Records from a collection:
§ §
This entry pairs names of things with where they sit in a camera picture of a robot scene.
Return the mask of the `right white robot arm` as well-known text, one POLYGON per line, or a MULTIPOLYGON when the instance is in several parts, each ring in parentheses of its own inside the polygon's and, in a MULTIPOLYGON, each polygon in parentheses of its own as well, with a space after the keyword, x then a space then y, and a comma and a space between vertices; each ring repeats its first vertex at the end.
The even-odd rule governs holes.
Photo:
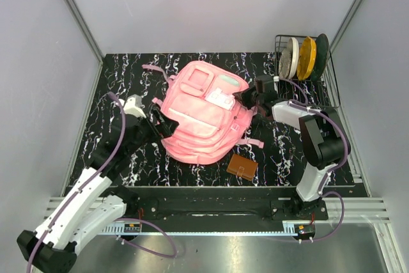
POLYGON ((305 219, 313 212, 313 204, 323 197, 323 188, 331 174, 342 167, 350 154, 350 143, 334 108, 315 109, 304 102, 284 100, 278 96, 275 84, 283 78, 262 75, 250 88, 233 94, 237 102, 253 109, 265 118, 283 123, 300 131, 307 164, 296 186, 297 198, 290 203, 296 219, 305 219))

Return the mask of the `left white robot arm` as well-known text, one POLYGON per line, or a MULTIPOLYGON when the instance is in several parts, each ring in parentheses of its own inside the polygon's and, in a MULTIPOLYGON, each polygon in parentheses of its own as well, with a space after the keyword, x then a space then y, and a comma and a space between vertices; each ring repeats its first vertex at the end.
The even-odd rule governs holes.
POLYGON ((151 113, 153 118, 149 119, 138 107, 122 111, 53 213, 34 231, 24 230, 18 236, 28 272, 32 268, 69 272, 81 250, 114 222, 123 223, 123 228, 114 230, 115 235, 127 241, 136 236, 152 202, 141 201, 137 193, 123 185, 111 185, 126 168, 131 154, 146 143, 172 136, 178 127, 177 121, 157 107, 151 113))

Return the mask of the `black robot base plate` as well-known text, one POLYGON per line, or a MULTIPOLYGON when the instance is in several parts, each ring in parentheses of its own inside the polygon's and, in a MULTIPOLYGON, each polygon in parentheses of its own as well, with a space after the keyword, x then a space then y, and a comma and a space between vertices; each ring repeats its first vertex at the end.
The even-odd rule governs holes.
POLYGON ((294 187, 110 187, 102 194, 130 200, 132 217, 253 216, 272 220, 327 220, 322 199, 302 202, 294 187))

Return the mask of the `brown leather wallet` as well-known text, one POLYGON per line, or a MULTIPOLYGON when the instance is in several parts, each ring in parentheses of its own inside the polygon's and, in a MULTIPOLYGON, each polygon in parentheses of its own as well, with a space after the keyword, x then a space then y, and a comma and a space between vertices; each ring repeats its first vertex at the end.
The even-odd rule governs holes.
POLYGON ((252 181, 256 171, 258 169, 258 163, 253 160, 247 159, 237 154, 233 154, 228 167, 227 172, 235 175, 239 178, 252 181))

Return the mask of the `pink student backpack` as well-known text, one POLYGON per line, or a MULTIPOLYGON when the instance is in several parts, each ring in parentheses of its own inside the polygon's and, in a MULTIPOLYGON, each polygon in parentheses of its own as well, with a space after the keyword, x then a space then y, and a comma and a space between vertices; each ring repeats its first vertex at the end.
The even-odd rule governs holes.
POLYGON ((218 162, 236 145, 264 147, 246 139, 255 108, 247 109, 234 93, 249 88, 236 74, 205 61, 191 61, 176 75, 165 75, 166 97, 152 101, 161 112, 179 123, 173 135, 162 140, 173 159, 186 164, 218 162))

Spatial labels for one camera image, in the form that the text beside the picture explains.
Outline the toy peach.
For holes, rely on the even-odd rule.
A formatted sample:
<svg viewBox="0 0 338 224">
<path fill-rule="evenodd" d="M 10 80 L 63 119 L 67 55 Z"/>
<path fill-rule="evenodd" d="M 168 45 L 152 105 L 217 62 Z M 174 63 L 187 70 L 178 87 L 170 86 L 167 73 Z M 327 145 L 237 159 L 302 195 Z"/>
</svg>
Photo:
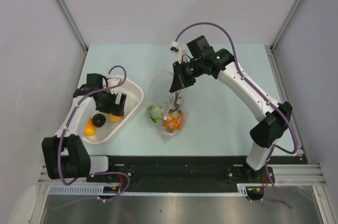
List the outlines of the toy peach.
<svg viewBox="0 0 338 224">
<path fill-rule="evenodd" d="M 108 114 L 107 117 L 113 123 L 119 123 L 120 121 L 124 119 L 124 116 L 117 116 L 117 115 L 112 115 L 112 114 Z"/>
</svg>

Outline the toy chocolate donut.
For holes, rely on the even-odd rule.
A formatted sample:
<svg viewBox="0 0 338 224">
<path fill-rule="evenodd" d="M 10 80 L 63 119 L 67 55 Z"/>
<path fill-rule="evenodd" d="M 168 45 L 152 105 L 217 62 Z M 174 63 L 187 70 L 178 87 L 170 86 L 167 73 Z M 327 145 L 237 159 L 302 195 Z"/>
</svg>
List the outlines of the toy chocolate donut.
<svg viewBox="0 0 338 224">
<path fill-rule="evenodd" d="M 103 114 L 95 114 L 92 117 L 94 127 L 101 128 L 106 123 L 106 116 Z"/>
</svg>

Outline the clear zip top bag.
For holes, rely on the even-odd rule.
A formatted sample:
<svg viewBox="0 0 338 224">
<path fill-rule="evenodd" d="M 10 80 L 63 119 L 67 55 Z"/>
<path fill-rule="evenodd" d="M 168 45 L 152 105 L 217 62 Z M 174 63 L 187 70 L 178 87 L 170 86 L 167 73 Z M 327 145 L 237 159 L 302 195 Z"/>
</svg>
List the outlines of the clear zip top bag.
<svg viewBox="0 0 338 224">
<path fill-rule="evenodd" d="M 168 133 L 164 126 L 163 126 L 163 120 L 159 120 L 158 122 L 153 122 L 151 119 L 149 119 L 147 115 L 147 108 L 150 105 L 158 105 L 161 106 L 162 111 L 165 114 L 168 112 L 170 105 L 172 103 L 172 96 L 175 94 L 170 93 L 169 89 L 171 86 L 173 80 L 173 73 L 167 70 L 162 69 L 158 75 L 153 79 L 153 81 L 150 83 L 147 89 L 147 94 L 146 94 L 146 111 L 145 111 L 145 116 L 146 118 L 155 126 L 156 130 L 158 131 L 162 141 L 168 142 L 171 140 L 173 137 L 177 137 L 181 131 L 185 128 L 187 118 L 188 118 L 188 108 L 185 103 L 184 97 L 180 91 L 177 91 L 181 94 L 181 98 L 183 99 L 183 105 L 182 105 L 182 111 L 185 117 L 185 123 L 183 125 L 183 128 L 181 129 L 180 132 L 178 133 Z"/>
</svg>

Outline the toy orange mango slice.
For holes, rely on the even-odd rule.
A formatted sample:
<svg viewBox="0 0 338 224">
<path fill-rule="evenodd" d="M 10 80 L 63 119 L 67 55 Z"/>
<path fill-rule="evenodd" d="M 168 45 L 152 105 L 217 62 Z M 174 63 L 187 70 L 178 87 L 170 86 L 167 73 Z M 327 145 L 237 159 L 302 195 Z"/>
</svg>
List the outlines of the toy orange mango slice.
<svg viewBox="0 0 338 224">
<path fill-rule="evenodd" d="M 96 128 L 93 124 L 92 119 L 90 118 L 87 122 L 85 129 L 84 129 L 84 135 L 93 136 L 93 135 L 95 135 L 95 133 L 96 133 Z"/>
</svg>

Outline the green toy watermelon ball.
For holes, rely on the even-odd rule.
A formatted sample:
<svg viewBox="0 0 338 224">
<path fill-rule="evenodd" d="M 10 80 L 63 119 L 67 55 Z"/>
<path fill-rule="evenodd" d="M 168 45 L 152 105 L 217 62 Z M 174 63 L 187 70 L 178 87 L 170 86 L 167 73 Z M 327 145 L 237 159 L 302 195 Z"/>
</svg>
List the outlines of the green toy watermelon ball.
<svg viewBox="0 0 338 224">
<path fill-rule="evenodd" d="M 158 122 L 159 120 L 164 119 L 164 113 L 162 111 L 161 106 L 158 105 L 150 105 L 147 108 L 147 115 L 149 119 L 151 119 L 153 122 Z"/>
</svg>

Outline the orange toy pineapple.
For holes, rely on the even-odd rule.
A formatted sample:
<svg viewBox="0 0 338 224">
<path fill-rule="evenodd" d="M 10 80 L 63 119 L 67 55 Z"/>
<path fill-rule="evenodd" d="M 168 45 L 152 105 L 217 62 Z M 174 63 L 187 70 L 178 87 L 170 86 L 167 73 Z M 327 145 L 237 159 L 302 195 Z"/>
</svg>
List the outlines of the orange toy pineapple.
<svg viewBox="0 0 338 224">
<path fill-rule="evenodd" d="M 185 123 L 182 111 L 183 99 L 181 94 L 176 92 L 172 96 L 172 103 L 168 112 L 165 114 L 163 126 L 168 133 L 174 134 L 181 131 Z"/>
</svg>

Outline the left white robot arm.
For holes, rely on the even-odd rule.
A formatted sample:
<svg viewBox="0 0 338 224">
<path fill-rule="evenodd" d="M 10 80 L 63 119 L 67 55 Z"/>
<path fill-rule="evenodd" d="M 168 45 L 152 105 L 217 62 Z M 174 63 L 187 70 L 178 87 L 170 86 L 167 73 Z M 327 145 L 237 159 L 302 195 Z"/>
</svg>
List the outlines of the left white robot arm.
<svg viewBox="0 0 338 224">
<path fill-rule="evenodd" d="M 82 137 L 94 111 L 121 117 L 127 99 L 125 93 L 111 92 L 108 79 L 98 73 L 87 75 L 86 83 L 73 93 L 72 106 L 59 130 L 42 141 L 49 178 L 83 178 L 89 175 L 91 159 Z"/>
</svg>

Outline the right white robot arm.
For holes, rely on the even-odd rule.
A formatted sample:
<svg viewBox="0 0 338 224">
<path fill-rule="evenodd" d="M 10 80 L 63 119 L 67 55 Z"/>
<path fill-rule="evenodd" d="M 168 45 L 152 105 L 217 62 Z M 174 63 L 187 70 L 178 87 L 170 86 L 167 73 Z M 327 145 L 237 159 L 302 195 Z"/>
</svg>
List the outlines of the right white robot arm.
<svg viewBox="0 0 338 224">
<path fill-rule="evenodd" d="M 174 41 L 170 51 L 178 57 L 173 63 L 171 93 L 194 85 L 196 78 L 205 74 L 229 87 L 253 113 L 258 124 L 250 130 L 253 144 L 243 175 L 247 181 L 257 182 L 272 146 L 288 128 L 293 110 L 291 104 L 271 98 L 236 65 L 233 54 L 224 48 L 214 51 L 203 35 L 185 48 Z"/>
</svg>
§ §
DESCRIPTION OF THE TASK: All lines in the preceding records that hold the word "picture" need to be copied.

FINISHED EXERCISE:
This entry pairs names of things with where they sit in a camera picture of a robot scene.
Spatial labels for one camera image, in the form that the text beside the picture explains.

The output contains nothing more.